The album’s coda boldly reworks a parable from Chapter 6 of Quotations From Chairman Mao Tse-Tung into an inspirational haiku.
“Mao talks about how we take the eating of a banquet lightly — we know we can finish it, and we do it mouthful by mouthful, never in one gulp. It’s of course about killing the enemy one by one, another tenet of disgusting military theory taught at West Point.
“But you have to know this stuff,” Svenonius adds, “because in a sense rock & roll is the collusion of comedy and warfare.”
Likewise flailing between bellicose playfulness and bathos, the music (“with lyrics contained within,” as the record sleeve indicates) preciously holds on to its rough edges.
“It’s an enormously flawed record,” Svenonius notes proudly. “As Dean Martin used to say when he had a variety show in the ’60s, ‘We didn’t really practice it very much.’ Nowadays they practice everything.

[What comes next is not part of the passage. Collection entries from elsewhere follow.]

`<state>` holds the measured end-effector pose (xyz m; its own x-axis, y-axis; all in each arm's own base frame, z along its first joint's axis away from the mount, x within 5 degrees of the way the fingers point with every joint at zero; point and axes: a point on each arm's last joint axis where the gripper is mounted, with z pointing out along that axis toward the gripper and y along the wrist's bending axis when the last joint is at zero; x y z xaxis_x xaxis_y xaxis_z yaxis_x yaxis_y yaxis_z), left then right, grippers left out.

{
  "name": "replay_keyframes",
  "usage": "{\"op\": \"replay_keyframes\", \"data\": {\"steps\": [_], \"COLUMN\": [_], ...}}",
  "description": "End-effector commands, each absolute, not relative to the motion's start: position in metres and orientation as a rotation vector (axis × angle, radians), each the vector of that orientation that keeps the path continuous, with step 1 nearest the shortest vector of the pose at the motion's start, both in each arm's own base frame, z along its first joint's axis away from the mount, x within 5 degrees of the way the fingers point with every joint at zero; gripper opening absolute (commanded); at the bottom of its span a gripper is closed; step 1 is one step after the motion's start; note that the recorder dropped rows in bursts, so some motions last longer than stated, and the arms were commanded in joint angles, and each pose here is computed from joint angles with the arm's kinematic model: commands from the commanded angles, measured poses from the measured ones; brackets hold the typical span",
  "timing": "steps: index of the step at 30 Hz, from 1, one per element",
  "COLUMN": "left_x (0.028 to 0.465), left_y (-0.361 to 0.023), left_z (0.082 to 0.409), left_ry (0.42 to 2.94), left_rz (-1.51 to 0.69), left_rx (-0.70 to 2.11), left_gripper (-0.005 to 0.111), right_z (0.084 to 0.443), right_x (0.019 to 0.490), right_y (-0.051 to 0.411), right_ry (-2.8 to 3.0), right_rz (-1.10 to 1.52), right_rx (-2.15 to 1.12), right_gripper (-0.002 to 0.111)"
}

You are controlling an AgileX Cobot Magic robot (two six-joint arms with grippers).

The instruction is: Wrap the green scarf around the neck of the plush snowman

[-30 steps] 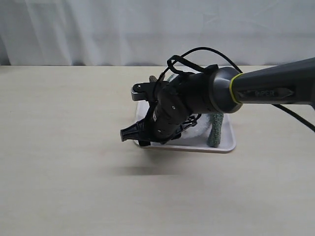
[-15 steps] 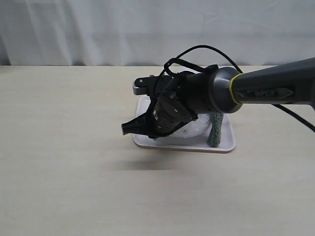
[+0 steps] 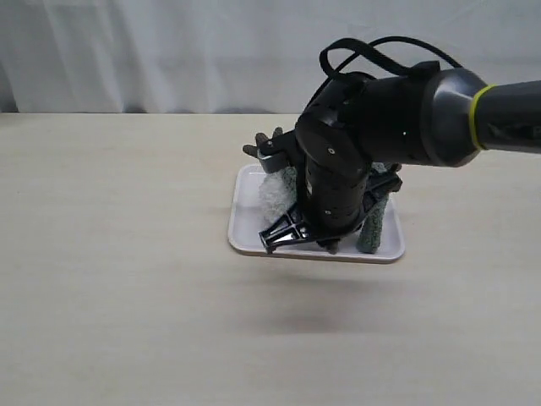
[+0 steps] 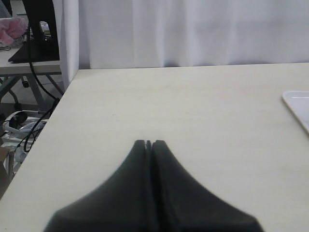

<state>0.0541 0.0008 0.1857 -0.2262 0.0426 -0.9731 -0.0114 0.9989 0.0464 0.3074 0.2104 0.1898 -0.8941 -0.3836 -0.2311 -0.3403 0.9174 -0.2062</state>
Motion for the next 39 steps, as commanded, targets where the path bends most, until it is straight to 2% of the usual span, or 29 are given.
{"op": "replay_keyframes", "data": {"steps": [1, 7, 21, 23, 33, 36, 39], "left_x": [0.054, 0.054, 0.054, 0.054, 0.054, 0.054, 0.054], "left_y": [0.001, 0.001, 0.001, 0.001, 0.001, 0.001, 0.001], "left_z": [0.185, 0.185, 0.185, 0.185, 0.185, 0.185, 0.185], "left_ry": [1.791, 1.791, 1.791, 1.791, 1.791, 1.791, 1.791], "left_rz": [0.044, 0.044, 0.044, 0.044, 0.044, 0.044, 0.044], "left_rx": [0.014, 0.014, 0.014, 0.014, 0.014, 0.014, 0.014], "left_gripper": [0.000, 0.000, 0.000, 0.000, 0.000, 0.000, 0.000], "right_z": [0.171, 0.157, 0.157, 0.156, 0.167, 0.174, 0.185], "right_x": [0.297, 0.293, 0.293, 0.292, 0.283, 0.278, 0.273], "right_y": [0.204, 0.198, 0.198, 0.199, 0.193, 0.188, 0.184], "right_ry": [2.817, 2.772, 2.776, 2.785, 2.850, 2.885, 2.906], "right_rz": [-0.228, -0.250, -0.249, -0.235, -0.277, -0.302, -0.322], "right_rx": [-0.599, -0.615, -0.621, -0.632, -0.622, -0.598, -0.576], "right_gripper": [0.004, 0.004, 0.005, 0.009, 0.048, 0.053, 0.054]}}
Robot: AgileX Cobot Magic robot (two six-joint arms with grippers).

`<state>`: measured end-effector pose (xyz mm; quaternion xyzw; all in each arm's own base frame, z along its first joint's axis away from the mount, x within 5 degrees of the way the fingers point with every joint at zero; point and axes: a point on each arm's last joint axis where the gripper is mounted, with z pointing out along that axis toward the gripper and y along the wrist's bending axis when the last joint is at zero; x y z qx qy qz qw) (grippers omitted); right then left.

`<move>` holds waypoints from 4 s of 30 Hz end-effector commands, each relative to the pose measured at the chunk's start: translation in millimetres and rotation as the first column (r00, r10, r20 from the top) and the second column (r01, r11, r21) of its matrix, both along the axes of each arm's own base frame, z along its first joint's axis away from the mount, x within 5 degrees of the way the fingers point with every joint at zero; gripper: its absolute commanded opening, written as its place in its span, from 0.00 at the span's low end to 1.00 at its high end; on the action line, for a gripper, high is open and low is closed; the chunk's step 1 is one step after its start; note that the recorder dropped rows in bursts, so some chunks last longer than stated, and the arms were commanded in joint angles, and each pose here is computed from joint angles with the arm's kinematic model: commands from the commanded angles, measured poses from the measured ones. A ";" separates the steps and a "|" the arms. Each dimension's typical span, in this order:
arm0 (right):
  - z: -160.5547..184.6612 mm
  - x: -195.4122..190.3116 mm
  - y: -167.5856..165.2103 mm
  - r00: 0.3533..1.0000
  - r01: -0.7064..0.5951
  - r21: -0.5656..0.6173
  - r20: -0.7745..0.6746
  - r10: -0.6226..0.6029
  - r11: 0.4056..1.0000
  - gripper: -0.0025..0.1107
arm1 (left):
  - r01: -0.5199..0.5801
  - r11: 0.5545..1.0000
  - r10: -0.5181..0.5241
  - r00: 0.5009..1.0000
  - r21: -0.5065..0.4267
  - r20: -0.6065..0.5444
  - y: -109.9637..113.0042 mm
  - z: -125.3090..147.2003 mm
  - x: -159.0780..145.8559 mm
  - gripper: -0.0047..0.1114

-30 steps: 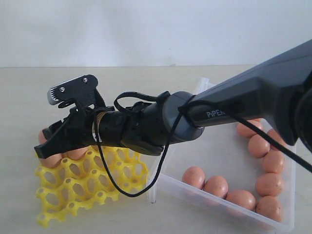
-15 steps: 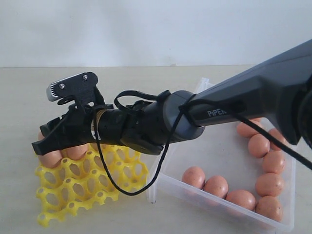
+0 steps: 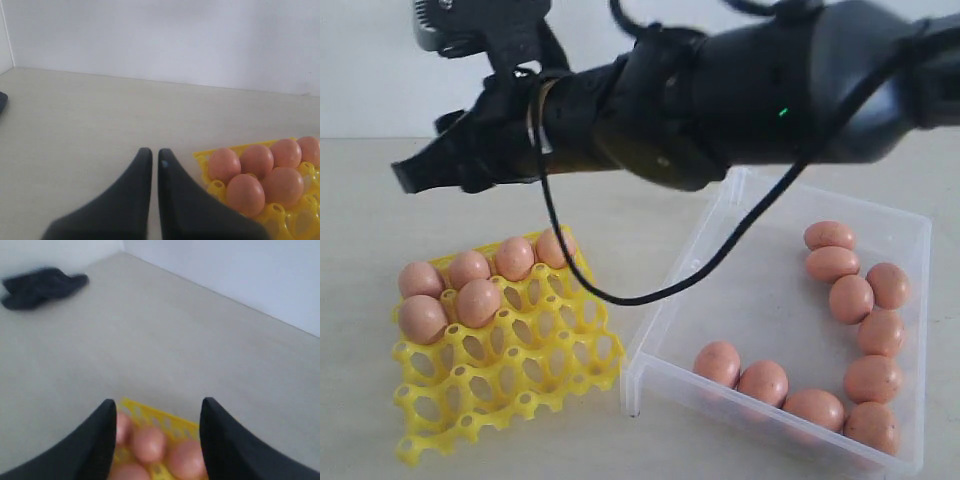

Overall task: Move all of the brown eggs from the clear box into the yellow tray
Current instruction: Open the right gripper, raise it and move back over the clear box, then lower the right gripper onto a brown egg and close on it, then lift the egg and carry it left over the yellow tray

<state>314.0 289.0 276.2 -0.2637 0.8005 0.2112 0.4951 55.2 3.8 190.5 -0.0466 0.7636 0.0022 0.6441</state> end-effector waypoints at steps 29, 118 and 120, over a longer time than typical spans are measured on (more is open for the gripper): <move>-53.4 21.5 -217.1 0.554 -0.065 -0.654 -0.651 -0.518 0.754 0.44 | -0.003 1.000 0.003 1.000 0.002 0.005 0.2 -0.3 -0.1 0.08; -79.5 66.4 -150.1 0.692 0.417 -0.415 -0.433 -0.578 0.809 0.02 | -0.003 1.000 0.003 1.000 0.002 0.005 0.2 -0.3 -0.1 0.08; -61.8 62.4 -140.7 0.738 0.418 -0.359 -0.402 -0.542 0.835 0.02 | -0.003 1.000 0.003 1.000 0.002 0.005 0.2 -0.3 -0.1 0.08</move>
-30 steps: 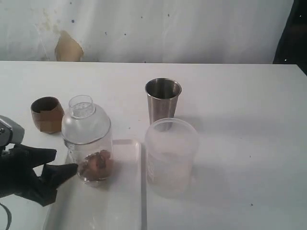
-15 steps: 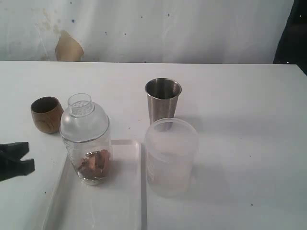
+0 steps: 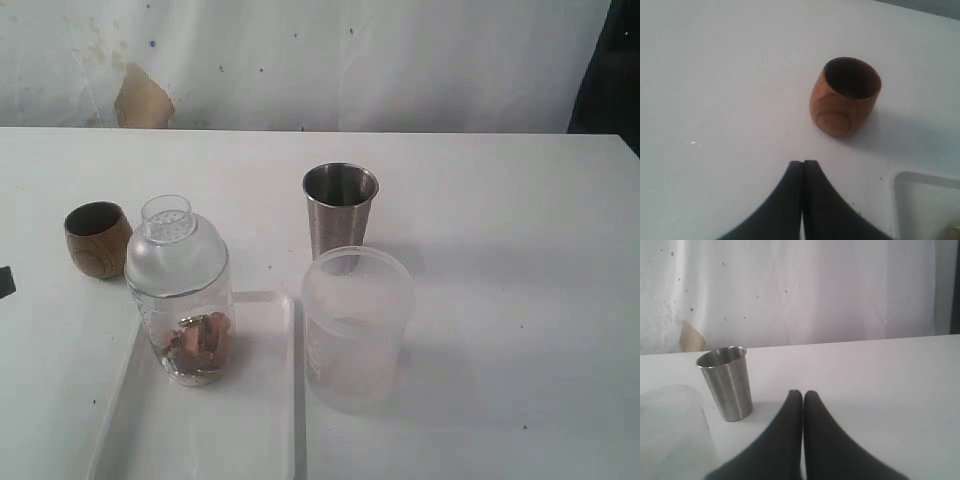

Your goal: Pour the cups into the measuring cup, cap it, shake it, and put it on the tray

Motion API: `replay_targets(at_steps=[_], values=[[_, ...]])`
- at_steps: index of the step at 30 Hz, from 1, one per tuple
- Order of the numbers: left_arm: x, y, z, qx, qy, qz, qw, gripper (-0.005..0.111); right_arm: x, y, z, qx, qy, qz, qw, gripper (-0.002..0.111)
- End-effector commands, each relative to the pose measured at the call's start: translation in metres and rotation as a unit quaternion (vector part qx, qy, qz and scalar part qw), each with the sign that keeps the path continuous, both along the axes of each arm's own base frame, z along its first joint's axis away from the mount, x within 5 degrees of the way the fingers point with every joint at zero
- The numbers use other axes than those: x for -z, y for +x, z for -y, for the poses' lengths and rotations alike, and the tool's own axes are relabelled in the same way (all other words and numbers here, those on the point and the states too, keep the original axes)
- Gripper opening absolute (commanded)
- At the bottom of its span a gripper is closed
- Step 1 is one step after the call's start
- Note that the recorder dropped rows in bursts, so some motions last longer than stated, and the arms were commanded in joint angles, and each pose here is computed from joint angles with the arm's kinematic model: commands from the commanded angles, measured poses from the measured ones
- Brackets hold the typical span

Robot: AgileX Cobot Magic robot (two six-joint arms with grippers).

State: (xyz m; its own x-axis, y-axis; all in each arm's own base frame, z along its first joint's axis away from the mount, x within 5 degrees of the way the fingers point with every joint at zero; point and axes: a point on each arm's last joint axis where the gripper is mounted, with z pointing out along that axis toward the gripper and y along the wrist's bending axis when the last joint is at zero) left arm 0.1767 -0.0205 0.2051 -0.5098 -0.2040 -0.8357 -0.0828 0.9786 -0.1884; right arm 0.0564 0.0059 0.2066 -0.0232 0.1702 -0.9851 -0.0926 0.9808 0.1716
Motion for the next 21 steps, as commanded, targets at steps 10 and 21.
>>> replay_targets(at_steps=[10,21], values=[[-0.06,-0.058,-0.004,0.02,-0.089,0.187,0.978,0.0,0.001,0.0,0.0,-0.003,0.001,0.003,1.0,0.0],[-0.072,-0.095,0.006,0.111,-0.119,0.228,0.96,0.0,0.001,0.0,0.0,-0.003,0.001,0.003,1.0,0.0]])
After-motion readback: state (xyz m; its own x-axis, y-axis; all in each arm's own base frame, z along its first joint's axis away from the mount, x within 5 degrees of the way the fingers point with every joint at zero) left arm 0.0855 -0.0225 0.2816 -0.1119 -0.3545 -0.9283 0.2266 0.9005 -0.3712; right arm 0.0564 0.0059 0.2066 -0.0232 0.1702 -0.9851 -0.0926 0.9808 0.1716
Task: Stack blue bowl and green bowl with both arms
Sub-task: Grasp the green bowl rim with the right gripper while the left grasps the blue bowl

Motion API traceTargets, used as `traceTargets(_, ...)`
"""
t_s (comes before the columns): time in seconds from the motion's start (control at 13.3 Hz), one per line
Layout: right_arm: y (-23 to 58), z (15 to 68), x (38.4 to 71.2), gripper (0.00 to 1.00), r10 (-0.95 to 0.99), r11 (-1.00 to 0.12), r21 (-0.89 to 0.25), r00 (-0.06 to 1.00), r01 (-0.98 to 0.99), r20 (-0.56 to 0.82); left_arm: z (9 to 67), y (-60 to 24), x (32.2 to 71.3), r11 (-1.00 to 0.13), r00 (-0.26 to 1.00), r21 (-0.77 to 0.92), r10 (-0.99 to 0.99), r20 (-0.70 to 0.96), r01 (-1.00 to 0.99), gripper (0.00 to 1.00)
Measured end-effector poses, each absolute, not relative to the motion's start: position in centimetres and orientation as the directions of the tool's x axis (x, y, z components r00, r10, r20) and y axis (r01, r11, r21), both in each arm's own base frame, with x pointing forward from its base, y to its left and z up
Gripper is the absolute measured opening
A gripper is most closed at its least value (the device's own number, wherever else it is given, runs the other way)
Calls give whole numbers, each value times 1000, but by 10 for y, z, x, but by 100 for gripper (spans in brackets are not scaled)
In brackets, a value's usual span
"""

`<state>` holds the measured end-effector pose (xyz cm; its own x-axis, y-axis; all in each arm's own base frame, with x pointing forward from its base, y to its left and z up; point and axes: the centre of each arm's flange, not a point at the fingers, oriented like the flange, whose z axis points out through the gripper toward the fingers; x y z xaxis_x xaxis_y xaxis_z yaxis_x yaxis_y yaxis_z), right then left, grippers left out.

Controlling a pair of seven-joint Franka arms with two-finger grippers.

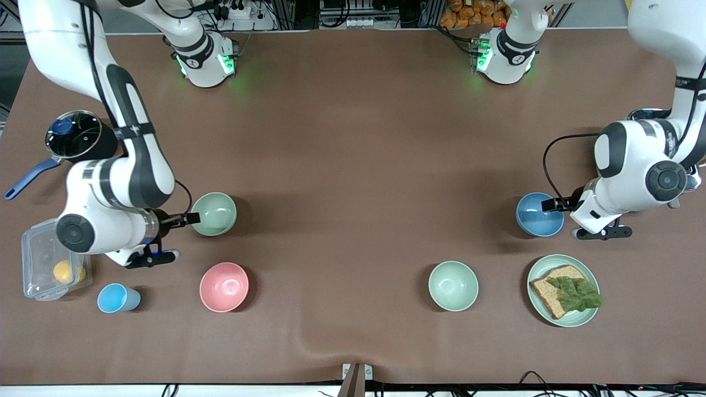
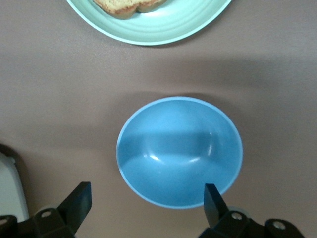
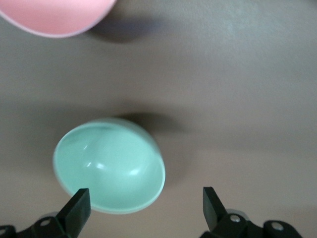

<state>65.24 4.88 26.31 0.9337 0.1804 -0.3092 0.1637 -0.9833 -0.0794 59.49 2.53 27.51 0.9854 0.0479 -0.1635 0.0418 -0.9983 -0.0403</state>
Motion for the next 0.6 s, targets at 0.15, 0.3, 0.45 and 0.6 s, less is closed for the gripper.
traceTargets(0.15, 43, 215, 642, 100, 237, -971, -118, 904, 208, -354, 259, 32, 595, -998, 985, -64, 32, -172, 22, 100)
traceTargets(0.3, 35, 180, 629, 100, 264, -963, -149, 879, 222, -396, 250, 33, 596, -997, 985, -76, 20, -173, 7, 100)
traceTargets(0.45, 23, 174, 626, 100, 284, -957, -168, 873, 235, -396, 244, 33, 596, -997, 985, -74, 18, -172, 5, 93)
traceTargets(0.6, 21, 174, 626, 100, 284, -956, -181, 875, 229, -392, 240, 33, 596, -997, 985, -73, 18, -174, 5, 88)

They make it perfect — except you know what they say: If something’s perfect, it’s really not very good.”
Ergo the imperative to make not a good record, but a weird-good one. And one more thing: If you don’t like it, remember that the musicians cannot be held accountable.
“A rock group is a heroic reflection of a corporate body, and thus it has the same non-culpability,” Svenonius notes. “The Rolling Stones equal Enron. Or, Weird War equals Ben & Jerry’s.”
If you can’t beat ’em, bite ’em.
Yum!
Weird War open for the Walkmen at the Henry Fonda Theater on Saturday, February 21.